■ Work instructions ■
What is the number of lines in the listing below that contain the word "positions"? Give only that number.

■ Listed records ■
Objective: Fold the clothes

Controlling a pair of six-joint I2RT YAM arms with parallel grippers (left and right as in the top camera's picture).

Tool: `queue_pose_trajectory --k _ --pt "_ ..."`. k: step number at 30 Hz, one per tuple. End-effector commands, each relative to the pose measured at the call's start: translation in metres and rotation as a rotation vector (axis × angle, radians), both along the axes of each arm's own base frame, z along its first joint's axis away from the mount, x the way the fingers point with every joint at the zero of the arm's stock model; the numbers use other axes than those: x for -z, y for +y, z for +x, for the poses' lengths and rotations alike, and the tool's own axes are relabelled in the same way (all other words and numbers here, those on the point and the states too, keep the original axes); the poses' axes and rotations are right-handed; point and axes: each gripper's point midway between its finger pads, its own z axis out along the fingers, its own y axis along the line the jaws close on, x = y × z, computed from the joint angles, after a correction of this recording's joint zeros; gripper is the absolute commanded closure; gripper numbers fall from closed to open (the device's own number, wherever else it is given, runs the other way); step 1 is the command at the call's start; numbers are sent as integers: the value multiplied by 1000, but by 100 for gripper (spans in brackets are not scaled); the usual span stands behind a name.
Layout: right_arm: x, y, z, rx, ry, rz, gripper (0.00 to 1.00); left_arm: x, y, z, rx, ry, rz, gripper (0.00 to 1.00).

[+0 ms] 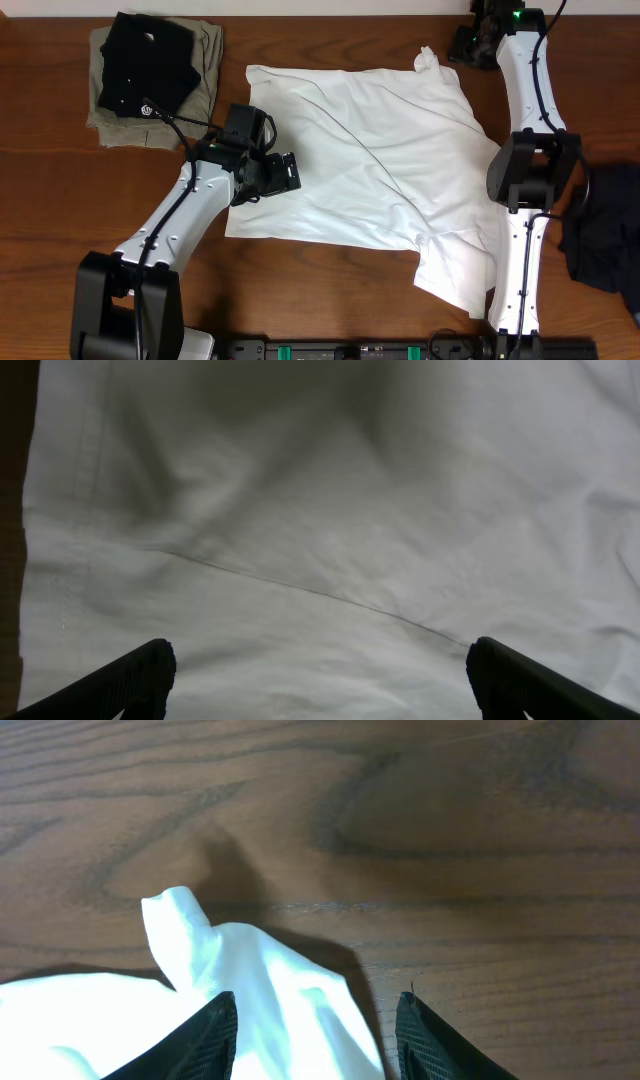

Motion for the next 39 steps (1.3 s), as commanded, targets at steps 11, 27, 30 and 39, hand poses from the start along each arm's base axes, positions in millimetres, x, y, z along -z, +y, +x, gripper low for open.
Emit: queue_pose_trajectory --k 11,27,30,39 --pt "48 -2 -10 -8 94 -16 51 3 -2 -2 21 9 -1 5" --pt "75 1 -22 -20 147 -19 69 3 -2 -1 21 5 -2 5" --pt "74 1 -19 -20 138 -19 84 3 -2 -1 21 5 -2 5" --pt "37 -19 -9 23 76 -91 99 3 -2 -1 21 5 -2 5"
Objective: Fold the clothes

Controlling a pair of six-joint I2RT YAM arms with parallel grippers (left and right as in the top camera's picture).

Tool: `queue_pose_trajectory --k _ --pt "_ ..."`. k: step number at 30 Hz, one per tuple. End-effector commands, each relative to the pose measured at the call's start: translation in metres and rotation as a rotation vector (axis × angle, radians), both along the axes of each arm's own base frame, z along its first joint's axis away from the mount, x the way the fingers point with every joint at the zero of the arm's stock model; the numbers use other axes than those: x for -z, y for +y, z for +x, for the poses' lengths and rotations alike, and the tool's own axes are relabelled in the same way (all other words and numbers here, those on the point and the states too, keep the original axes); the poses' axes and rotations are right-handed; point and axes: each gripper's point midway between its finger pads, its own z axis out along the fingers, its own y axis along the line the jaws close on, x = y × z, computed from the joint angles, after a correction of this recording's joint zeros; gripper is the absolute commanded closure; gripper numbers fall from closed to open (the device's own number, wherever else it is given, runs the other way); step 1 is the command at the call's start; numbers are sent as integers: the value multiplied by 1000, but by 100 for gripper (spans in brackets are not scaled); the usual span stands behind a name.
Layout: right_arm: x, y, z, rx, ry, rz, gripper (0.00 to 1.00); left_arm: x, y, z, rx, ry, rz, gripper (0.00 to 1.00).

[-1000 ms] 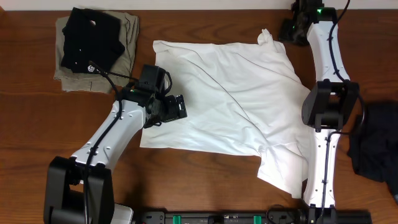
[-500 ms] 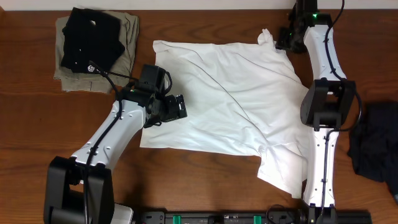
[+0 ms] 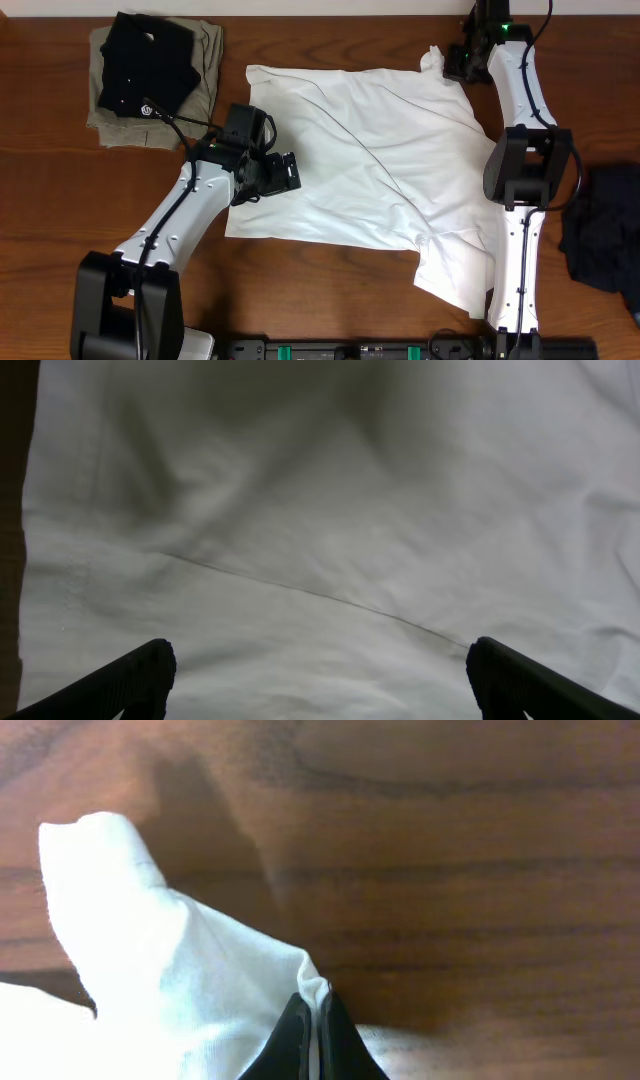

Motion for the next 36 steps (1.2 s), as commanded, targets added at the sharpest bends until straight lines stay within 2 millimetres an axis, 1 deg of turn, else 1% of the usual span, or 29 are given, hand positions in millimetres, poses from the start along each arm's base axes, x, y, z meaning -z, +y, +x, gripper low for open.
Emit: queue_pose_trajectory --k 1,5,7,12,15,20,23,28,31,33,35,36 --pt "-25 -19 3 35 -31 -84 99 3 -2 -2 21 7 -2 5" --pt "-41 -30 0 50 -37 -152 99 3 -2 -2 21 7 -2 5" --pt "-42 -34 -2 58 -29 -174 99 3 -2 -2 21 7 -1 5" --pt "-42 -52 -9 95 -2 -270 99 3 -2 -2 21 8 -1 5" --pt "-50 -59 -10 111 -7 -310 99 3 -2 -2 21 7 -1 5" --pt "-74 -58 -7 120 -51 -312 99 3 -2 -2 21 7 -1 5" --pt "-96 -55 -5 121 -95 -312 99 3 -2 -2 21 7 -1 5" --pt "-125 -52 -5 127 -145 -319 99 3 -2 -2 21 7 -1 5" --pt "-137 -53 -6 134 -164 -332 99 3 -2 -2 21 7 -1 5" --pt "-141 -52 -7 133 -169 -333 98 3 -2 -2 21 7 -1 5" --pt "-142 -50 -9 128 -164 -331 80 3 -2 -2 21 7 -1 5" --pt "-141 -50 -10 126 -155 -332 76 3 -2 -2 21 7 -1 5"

■ Completed exercise ■
2